Nixon was friendlier. I was crushed. Moonlighting went off the air the next year and Demi Moore left him for Ashton Kutcher, eventually. Just saying.
A few years later we were in L.A. again for my cousin’s wedding and as we rode the elevator at the Beverly Hilton, Roseann Barr hopped on, alone and vulnerable to east coast star force newbies. She was even worse than Bruce Willis had been, squeezing out a snarl to our advances. It’s not like we tried to run off with her purse. Famous, yes. Best? Oh, come on.
I went on to meet lots of “famous” folks in my 40 years. Had the pleasure of meeting Nusrat Fateh Ali Khan before a Berkeley Bowl concert, someone who was the best Qawaali Sufi singer in the world, famous most places outside of North America. I saw him exiting an Indian restaurant just hours before I would attend his concert and I screeched my pick-up truck to a halt, jumped out and charged him. His bodyguards promptly stopped me and then the Master waved them to let me through and he gave me a most satisfying bear hug. A pleasing memory.
There have been writers and teachers, spiritual guides, gurus, movie stars and newscasters. Some famous, some the best. Just last summer I had the pleasure of meeting Michael Pollan, Sonia Choquette, Louise Hay, Wayne Dyer, Cheryl Richardson, Caroline Myss and a score of others. Granted, many of them were on a Hay House cruise so it was like spearing fish in a barrel but it was all rather pleasant anyhow.

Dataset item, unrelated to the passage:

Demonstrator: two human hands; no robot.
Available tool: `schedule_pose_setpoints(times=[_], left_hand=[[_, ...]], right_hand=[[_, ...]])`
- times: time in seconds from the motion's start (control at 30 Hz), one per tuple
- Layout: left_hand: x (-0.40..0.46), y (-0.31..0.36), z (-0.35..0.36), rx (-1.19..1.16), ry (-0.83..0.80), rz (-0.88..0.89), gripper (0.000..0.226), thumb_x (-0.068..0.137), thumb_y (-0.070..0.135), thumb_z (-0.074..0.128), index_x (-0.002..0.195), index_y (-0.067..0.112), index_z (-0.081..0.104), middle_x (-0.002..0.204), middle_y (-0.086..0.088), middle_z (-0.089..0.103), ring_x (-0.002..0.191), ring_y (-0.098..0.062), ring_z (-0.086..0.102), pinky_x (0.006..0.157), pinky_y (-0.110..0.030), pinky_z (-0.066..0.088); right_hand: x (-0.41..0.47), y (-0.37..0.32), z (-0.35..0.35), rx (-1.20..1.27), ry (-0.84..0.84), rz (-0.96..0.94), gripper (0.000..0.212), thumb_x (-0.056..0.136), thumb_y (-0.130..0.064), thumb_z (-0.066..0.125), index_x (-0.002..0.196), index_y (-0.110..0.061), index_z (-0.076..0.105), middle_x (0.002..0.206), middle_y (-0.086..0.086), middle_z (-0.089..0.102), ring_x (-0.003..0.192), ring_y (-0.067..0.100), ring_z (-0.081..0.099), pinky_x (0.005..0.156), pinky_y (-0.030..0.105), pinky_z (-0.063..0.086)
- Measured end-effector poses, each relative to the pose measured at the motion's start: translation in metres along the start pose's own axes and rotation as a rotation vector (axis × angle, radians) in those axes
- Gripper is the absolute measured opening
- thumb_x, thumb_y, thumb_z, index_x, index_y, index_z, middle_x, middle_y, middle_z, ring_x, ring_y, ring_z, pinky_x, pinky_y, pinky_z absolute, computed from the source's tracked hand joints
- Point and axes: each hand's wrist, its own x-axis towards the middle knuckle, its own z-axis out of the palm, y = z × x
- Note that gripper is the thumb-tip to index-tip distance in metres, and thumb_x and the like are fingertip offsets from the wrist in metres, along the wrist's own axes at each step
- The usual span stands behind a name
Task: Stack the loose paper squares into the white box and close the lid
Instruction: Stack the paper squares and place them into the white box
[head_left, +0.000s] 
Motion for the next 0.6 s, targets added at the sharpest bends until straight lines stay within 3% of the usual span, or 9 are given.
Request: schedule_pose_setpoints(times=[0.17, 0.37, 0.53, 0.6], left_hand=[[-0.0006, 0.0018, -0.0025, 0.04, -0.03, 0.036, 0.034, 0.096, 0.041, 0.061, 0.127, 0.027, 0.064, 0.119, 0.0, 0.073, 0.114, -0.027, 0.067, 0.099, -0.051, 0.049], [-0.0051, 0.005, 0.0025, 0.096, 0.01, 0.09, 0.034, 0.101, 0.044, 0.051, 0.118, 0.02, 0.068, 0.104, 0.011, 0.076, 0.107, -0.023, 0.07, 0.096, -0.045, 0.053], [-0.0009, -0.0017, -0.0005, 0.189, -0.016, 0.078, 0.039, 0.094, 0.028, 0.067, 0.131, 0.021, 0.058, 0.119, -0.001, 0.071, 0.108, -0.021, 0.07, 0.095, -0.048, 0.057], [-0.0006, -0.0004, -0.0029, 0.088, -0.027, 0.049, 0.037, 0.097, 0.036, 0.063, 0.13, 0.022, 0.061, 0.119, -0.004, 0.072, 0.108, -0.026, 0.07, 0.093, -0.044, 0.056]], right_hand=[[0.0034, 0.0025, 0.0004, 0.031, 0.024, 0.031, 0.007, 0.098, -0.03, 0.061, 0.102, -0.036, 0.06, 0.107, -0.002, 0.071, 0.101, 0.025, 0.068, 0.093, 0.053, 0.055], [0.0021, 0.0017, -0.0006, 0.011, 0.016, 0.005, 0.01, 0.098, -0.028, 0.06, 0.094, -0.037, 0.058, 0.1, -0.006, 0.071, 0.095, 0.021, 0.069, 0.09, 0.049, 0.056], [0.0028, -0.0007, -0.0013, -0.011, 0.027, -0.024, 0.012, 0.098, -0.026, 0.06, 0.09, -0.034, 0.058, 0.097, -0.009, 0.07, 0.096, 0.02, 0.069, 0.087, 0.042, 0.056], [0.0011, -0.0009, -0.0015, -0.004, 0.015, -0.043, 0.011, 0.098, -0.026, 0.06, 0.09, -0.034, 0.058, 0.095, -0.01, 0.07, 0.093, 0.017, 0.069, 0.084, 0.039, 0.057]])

So, what about all these famous people, places, and things? Some call them Proper Nouns. I suppose because most of them require a certain proper behavior when one interacts with them in public. Stand behind this line, don’t move from that spot, pretend not to notice me unless I acknowledge you first, make sure you don’t overstay my kindness as I’ve just listened to your story about why you are so excited to be meeting me… it goes on.
To be truthful, there are lots of very real famous people who act as normal as the next person. There are also a fair amount of wing-nuts who might have traumatized some of the more well known folks roaming the planet with unusually poor boundaries and creepy vibes. Still, I continue to wonder what really makes a person famous. In this day and age, a person can become famous for shouting at the president during a speech or throwing a shoe at another one. Fame can come from waving a light saber around and posting it to YouTube or just telling a reporter that this group of people or that is bad. Instant Fame.
Hardly the best, though. It takes something more to be the best. Being the best is like being Superman. The best is like writing poetry like Hafiz or Rumi. Singing like Ella or Louis. The best is a Gandhi or a Jesus. Top-of-your-game kind of best. I suppose what made Nathan’s hot dogs the best for my dad had little to do with ingredients, proper cooking or even toppings. It was about that epiphany experience when he first realized the greatness for himself. What makes something or someone the best is our relationship to that thing or that person. What if I was in a bad mood when I bit my first Nathan’s hot dog? Would it’s greatness shatter my melancholy and its truth change me for life?